Мой рык умер, едва родившись. Все, на что меня хватило, так это на спертое горло, которое намертво перекрыла клубящаяся ярость. Вы?! Его?! Твари! Нелюди!!!
Толстяк у дальней стены брезгливо оттер несколько пятен крови на груди и таким же отработанным ударом по ноге отправил на пол следующего пленника. Того, который только-только разогнулся от удара. Первый продолжал все так же неподвижно стоять, глядя перед собой. Но было в его ледяной неподвижности нечто, что заставило двух охранников по бокам напрячься, подобраться и приготовиться. И собираться им, на мой взгляд, было с чего. Судя по вытянувшемуся в иглу взгляду, замерший экоразведчик перед неминуемой смертью забирал с собой их обоих. Как минимум.

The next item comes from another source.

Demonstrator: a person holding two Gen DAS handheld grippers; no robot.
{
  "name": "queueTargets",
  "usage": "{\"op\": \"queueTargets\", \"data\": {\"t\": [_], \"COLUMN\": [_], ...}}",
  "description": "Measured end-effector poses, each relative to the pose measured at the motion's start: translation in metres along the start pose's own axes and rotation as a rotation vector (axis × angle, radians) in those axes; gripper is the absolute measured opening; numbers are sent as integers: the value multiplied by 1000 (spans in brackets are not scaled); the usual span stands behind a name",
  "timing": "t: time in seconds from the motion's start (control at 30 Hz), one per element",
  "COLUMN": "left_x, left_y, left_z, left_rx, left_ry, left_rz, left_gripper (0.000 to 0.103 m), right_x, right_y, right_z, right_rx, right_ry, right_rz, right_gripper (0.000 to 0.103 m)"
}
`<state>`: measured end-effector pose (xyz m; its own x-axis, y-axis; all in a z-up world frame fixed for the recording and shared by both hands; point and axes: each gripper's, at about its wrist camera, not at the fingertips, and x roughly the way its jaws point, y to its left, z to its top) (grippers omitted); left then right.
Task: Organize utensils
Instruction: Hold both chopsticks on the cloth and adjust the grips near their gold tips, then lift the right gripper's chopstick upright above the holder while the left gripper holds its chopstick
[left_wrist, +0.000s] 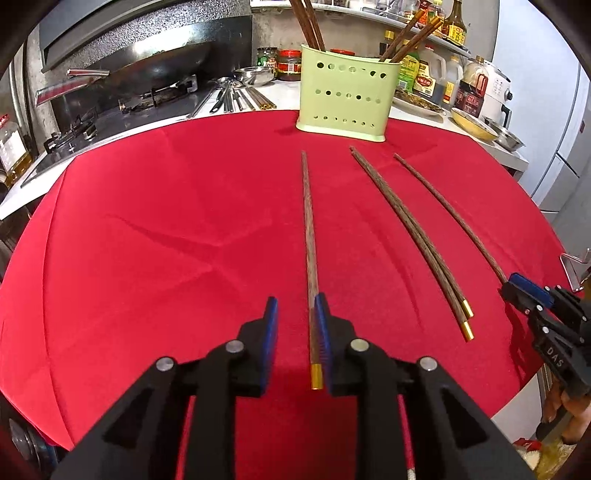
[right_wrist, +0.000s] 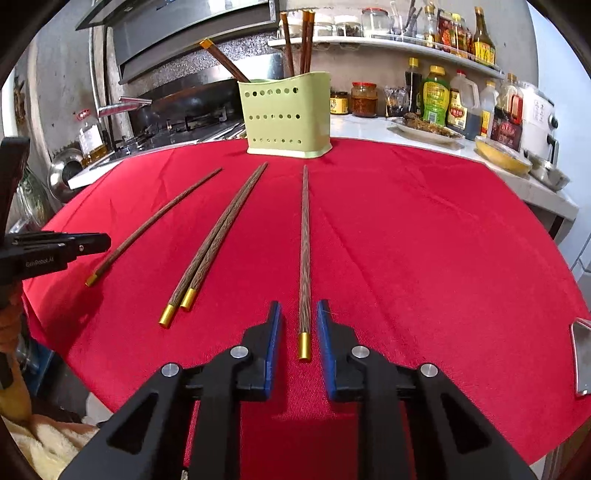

– Не думай, дэ-ка! – только и успел крикнуть лежащий, прежде чем тот же палач поднял руку. – Держись!
Рука палача плавно вершила свой путь.
Да пошло оно все! В живых ты, гадина, не останешься.
Перебросив на левую руку безвольную куклу по имени Диван, я вытянул вперед свой «Шторм». Умри, тварь!
Ну, а дальше все было несложно. Все-таки тяжело одному против толпы.
Короче, выстрелить я не успел. Я, собственно, вообще ничего не успел.
Белизна оглушала. Да-да, именно белизна. Не тишина, которой было залито все вокруг, а именно белизна. С тишиной можно бороться. Можно поговорить, например, самому с собой. Можно крикнуть. Можно поотжиматься от пола, и звук собственного дыхания вполне способен разогнать сгущающуюся вату обступившей тебя тишины. В общем, я как-то справлялся. А вот с белизной было хуже. Значительно хуже. Спасение от нее было только одно – чернота. Но она, увы, появлялась только при закрытых глазах, а спать я уже больше не мог. Не лезло.